Interestingly, this works on my 6s when I press the home button with a finger that is registered for TouchID. I can't add a new clock when I use a different finger. That suggests that on my phone, at least, I'm really just silently unlocking the phone with Touch ID at some point in following these instructions--probably when I press the home button.
TouchID is so fast on the 6s, it's easy to unlock it without realizing you're doing it.
Try accessing Siri with something that isn't registered with touchID (like a friend's finger) and this doesn't work. I think the steps have nothing to do with it, and it has more to do with you unlocking the phone with touchID when you summon Siri.
There's this neat trick that can get you access into all of your bank accounts and credit cards. You can even get access if you forget your username and password.
Data is still encrypted in that state. The passcode screen is not what is preventing access. That is how it works in Android (where a lockscreen is just an app that is locked into the foreground), but not iOS. Bypassing the iOS passcode entry screen gets you to a weird limbo-like state where a lot of thing don't work. I don't recall what that state is called.

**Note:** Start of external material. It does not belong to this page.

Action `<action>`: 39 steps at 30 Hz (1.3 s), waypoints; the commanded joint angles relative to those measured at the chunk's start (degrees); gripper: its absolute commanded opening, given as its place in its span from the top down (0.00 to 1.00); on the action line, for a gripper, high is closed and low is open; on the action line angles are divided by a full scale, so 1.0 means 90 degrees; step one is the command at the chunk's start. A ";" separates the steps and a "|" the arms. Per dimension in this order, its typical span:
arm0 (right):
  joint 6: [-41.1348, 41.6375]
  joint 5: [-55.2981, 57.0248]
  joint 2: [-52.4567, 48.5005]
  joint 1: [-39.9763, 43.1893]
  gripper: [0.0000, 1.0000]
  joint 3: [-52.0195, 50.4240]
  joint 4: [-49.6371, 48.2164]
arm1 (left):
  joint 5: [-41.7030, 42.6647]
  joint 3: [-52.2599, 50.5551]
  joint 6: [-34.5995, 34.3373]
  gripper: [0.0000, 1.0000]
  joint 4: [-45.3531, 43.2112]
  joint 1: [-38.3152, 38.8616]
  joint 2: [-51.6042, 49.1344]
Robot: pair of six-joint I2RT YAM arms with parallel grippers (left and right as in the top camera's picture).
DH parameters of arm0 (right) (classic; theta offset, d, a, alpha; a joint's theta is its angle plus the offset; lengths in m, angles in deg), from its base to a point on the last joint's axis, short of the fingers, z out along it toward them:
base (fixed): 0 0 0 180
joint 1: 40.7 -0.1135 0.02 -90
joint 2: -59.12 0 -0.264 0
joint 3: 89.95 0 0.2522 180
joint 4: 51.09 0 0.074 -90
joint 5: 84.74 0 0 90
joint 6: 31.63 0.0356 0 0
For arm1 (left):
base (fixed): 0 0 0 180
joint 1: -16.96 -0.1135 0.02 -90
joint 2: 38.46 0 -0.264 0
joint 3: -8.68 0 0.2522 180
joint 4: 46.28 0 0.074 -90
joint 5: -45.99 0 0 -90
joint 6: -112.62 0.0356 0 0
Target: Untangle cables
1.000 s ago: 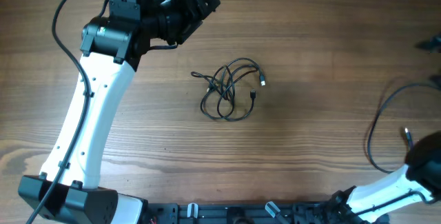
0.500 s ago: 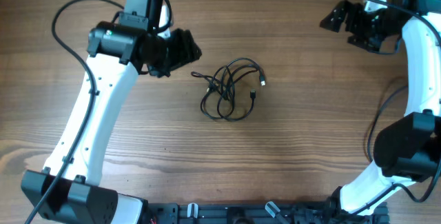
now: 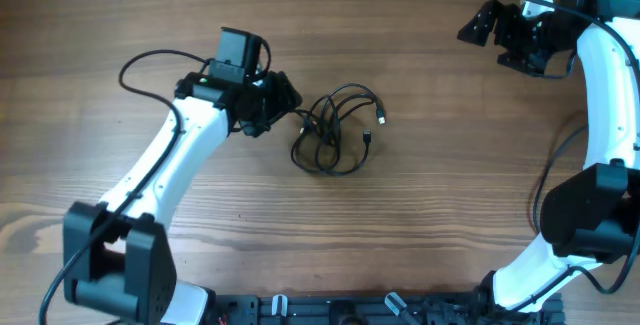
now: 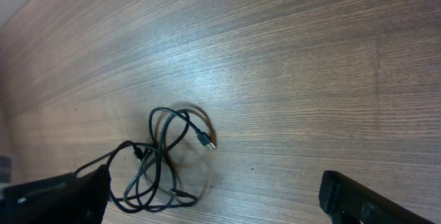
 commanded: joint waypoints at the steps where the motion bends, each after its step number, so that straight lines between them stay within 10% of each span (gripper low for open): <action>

The default protection class is "Protected Until First User Authentication". This means that unless an app says something more specific, the key required to read a file is not available between reboot and the first time a phone is unlocked.
FDE on Android still leaves a lot to be desired. It hardly stands up to Apple's implementation. The only time that any data is encrypted is when the device is off or a volume is unmounted.

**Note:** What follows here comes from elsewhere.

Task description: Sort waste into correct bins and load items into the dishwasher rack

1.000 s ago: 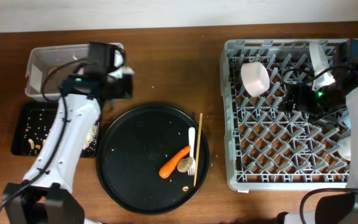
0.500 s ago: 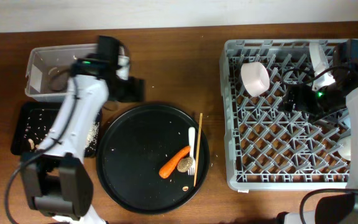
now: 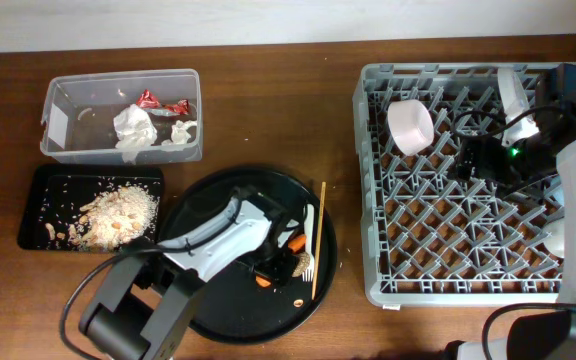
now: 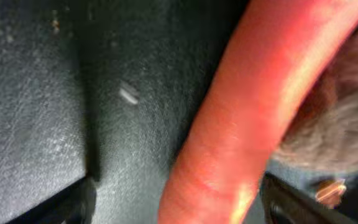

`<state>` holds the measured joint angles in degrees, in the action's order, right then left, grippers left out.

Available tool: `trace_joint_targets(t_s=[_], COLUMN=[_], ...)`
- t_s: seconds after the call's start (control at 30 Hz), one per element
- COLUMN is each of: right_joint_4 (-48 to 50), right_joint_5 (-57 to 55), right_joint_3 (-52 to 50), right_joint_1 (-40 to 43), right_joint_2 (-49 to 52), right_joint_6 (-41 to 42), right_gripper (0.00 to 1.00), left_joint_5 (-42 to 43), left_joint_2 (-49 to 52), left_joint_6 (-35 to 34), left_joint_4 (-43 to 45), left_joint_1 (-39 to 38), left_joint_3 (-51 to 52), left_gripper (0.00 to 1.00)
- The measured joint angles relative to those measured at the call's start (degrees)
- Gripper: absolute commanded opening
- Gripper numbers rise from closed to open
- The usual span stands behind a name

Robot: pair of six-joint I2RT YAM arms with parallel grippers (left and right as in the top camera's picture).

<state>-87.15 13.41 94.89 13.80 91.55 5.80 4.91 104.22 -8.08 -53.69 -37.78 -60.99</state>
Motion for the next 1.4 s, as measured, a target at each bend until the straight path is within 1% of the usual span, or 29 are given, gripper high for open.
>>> trace_joint_targets(t_s=[0.03,0.07,0.13,0.2,0.23,0.27,0.4,0.47,0.5,0.57,0.63,0.67,0.7,0.77,0.8,0.83,0.93,0.97,1.0,1.1,1.13,1.17,1.2,1.27,1.3,1.33,1.4], right_joint_4=[0.0,0.0,-0.1,-0.1,-0.1,-0.1,-0.1,-0.1,-0.1,-0.1,-0.1,-0.1,-0.1,-0.1,-0.1,-0.1,-0.2,-0.3,-0.2,-0.2,-0.2,-0.2,-0.2,-0.3,-0.3,-0.2,-0.2], right_joint_5=[0.0,0.0,0.0,0.0,0.0,0.0,0.0,0.0,0.0,0.0,0.0,0.0,0.0,0.0,0.0,0.0,0.0,0.0,0.0,0.0,0.0,0.0,0.0,0.0,0.0,0.0,0.0], right_joint_3=[0.0,0.0,0.0,0.0,0.0,0.0,0.0,0.0,0.0,0.0,0.0,0.0,0.0,0.0,0.0,0.0,0.0,0.0,0.0,0.0,0.0,0.0,0.0,0.0,0.0,0.0,0.0], right_joint_1=[0.0,0.0,0.0,0.0,0.0,0.0,0.0,0.0,0.0,0.0,0.0,0.0,0.0,0.0,0.0,0.0,0.0,0.0,0.0,0.0,0.0,0.0,0.0,0.0,0.0,0.0,0.0], right_joint_2=[0.0,0.0,0.0,0.0,0.0,0.0,0.0,0.0,0.0,0.0,0.0,0.0,0.0,0.0,0.0,0.0,0.0,0.0,0.0,0.0,0.0,0.0,0.0,0.0,0.0,0.0,0.0], right_joint_6=[0.0,0.0,0.0,0.0,0.0,0.0,0.0,0.0,0.0,0.0,0.0,0.0,0.0,0.0,0.0,0.0,0.0,0.0,0.0,0.0,0.0,0.0,0.0,0.0,0.0,0.0,0.0], right_gripper=[0.92,0.92,0.92,0.92,0.92,0.92,0.92,0.92,0.92,0.92,0.92,0.92,0.92,0.92,0.92,0.92,0.92,0.92,0.92,0.92,0.92,0.92,0.92,0.92,0.92,0.92,0.92], left_joint_5=[-0.4,-1.0,-2.6,-4.1,-4.1,-4.1,-4.4,-6.9,-7.6,-8.3,-11.0,-11.2,-11.7,-11.4,-11.7,-12.3,-12.1,-12.0,-12.0,-11.1,-10.4,-9.8,-9.5,-9.3,-9.2,-9.2,-9.0], left_joint_2=[-0.6,-1.6,-1.7,-1.7,-1.7,-1.7,-2.0,-7.3,-13.2,-18.5,-24.7,-25.6,-25.8,-25.8,-25.8,-25.8,-24.2,-23.5,-20.1,-12.3,-10.8,-10.0,-9.4,-8.2,-8.2,-8.2,-8.2], left_joint_6=[-0.5,-0.8,-0.8,-0.5,-0.6,-0.6,-0.6,-0.8,-0.9,-1.0,-1.0,-1.0,-1.2,-1.9,-2.5,-3.7,-7.3,-7.9,-9.3,-13.3,-14.1,-14.4,-14.6,-15.0,-15.4,-15.5,-15.5], left_joint_4=[1.4,3.6,5.9,6.9,7.0,6.8,4.3,1.6,0.4,-0.9,-1.5,-1.5,-1.3,-0.5,1.5,2.6,9.2,9.8,12.3,15.1,16.5,16.9,16.9,17.2,17.1,16.2,11.7], left_joint_1=[-0.3,-0.5,-0.5,-0.5,-0.5,-0.5,-0.5,0.4,3.1,7.7,18.5,20.9,27.9,34.6,40.8,45.3,52.9,53.5,55.1,58.9,60.4,61.5,62.3,63.9,63.8,63.8,63.8], left_joint_3=[0.8,1.8,2.0,2.1,2.1,2.1,2.0,2.3,2.3,2.3,2.3,2.3,2.3,2.3,2.3,2.3,2.4,2.4,2.4,2.4,2.4,2.4,2.4,2.4,2.4,2.2,-0.1], left_gripper=[0.75,0.62,0.29,0.14,0.04,0.01,0.00,0.00,0.00,0.01,0.00,0.00,0.00,0.00,0.00,0.01,0.01,0.01,0.01,0.01,0.14,0.23,0.68,0.87,0.99,0.99,0.99])
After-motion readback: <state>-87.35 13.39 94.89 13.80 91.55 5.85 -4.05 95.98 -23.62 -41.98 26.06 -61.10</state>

This reminds me of the republican congressman from Cali, Issa, telling the FBI in very technical terms (inserting in between that he could be completely wrong) the exact same thing mentioned in this article. I'm unsure if the author was inspired by congressman Issa or if he came to it by his own accord.
More over, what's more fascinating is, some people may say it's privacy v security and the fight for terror. But what has emerged from the last few weeks is multiple reason why the FBI should not win in court, regardless of your perspective of terror. It's been very clear from day 1 that the intentions of the FBI are vicious and non-genuine, and with every passing day, more people are finding out.
If the FBI's technical teams can't figure this out they should all be fired and it's all the more reason we shouldn't trust them with back doors into anything.
Seems like a pretty articulate explanation of what is going on here. Of course I realize that my confirmation bias will cause me to see articles more in line with my way of thinking as 'right' but I've also worked with NAND flash devices and believe that the chip[1] they use in the phone does not have any sort of protections on the NAND flash itself, you should be able to just drop it into a test fixture and read it out.
Anyone else a little surprised that apples security feature here is so easy to sidestep? I'd have thought, in the least, that any such keys were stored in the main processor without external read/write capabilities.
FWIW, it's not easy to bypass on devices with TouchID. The Secure Enclave manages the process there, and it's designed to be resistant to tampering so you can't use this trick with it.
It looks likely that the Secure Enclave has no storage of its own, so this same attack would still apply.
What would make you secure here is having a password sufficiently long and complex to make brute forcing infeasible. Touch ID facilitates that by making it practical to use the device even with a strong password set. But if you have a four or six-digit passcode set on such a device, then this technique should still work fine.
I haven't done much research on this, but I thought the secure enclave actually did contain the key in question? I know the secure enclave enforces the 10 tries rule (and the timeout between tries), which suggests that the secure enclave is responsible for destroying the key when the rule is violated.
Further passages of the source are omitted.